Hardan mengungkapkan bahwa peta situs yang ada di belakang kamali dibuat oleh Bidang Destinasi Disparbud bekerja sama dengan Komunitas Lipu Pau Babasal.
“Kawasan Banggai Lalongo baru diusulkan, Insya Allah tahun 2023 ini. Memang ada bagannya (peta situs sejarah), itu nanti memudahkan kita untuk penggalian, ekspansi, eksplorasi atau apa namanya, karena sudah ada titik tempatnya di situ,” katanya.

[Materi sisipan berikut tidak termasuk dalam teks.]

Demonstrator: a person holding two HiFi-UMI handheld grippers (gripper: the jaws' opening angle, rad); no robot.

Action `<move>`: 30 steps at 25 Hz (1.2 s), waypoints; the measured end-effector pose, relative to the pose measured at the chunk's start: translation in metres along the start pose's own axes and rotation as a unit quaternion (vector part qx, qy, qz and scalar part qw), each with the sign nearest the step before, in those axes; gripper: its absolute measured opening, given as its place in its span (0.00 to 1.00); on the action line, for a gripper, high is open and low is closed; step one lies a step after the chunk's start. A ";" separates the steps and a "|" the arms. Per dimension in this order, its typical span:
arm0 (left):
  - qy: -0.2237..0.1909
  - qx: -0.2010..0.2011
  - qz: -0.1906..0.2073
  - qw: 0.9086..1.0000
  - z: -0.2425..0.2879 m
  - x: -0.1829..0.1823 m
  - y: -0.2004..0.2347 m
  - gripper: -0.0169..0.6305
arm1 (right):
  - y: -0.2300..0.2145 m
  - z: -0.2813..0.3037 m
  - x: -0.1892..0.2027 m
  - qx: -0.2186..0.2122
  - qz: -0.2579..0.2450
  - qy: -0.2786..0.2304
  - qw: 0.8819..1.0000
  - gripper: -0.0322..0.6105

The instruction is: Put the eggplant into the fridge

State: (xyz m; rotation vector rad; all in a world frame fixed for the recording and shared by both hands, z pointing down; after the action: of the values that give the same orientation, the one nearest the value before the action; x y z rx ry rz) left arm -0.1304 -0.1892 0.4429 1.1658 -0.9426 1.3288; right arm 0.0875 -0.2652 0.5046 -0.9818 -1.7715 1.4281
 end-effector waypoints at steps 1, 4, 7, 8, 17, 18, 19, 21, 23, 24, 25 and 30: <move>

Meski telah memiliki peta situs, pengunjung masih kesulitan mengakses semua situs. Dari 13 titik, yang dapat diakses hanya Sarkofagus Kubur Batu, Makam Imam Sya’ban, Sumur Tomundo, dan Malabukan Tomundo. Tempat itu pun tidak memiliki papan nama pengenal situs, pengunjung hanya mencocokan lokasi dengan nama yang ada di peta.
Makam Tandu Alang pun tidak memiliki papan nama, terlebih cerita tentang bagaimana si Tandu Alang bisa tiba di Banggai.
Laman ceritarakyatnusantara.com pernah memuat kisah Tandu Alang yang menyelamatkan Putri Raja dari penculikan. Dikatakan pula Tandu Alang adalah penyebar Agama Islam dari Palembang yang sebelumnya menetap di Sea-Sea.
Ketika berbincang dengan Kepala Bidang (Kabid) Kebudayaan dan dua Pamong Budaya Disparbud, mereka mengonfirmasi belum pernah mendengar kisah ini sebelumnya, sehingga cerita selanjutnya tidak dapat dikonfirmasi, termasuk Putri yang mana, dari Raja yang mana.
Pihak Disparbud mengaku belum memiliki ahli sejarah untuk memverifikasi cerita-cerita rakyat yang ada.
“Karena untuk menentukan cerita-cerita ini, kan, kita belum kuat, karena tidak ada bukti-bukti otentik. Kalau tidak ada ahli sejarah, kita jadinya banunut (mendongeng). Dan dominan pamali, kan? Tidak bisa dibilang namanya, pamali. Harus ba tabea. Ini yang melahirkan generasi berikutnya tidak tahu apa-apa, karena tidak bisa dibilang namanya,” terang Hardan.
Menyambung situs-situs yang tidak memiliki papan nama, Supriadi yang juga Pamong Budaya Disparbud Balut, menyampaikan, Bidang Kebudayaan dapat mengusulkan ke Bidang Destinasi.
“Jika menurut ceritanya Pak hardan, kita deteksi dulu titik-titik yang ada. Sesudah kita dapat, baru kita tanya ke orang-orang, mungkin keluarganya, atau yang tahu ceritanya, baru kita tetapkan. Kalau rencana agak ke situ, untuk nama-nama, bisa jadi kita (Bidang Kebudayaan) usulkan. Tapi pengerjaannya ke Bidang Destinasi,” ungkap Supriadi, Senin (02/01).
Mengenai kurangnya narasi sejarah kedaerahan, Dinas Pariwisata mencanangkan program penulisan asal-usul desa atau penamaan desa yang berjumlah 63 dan akan dibukukan.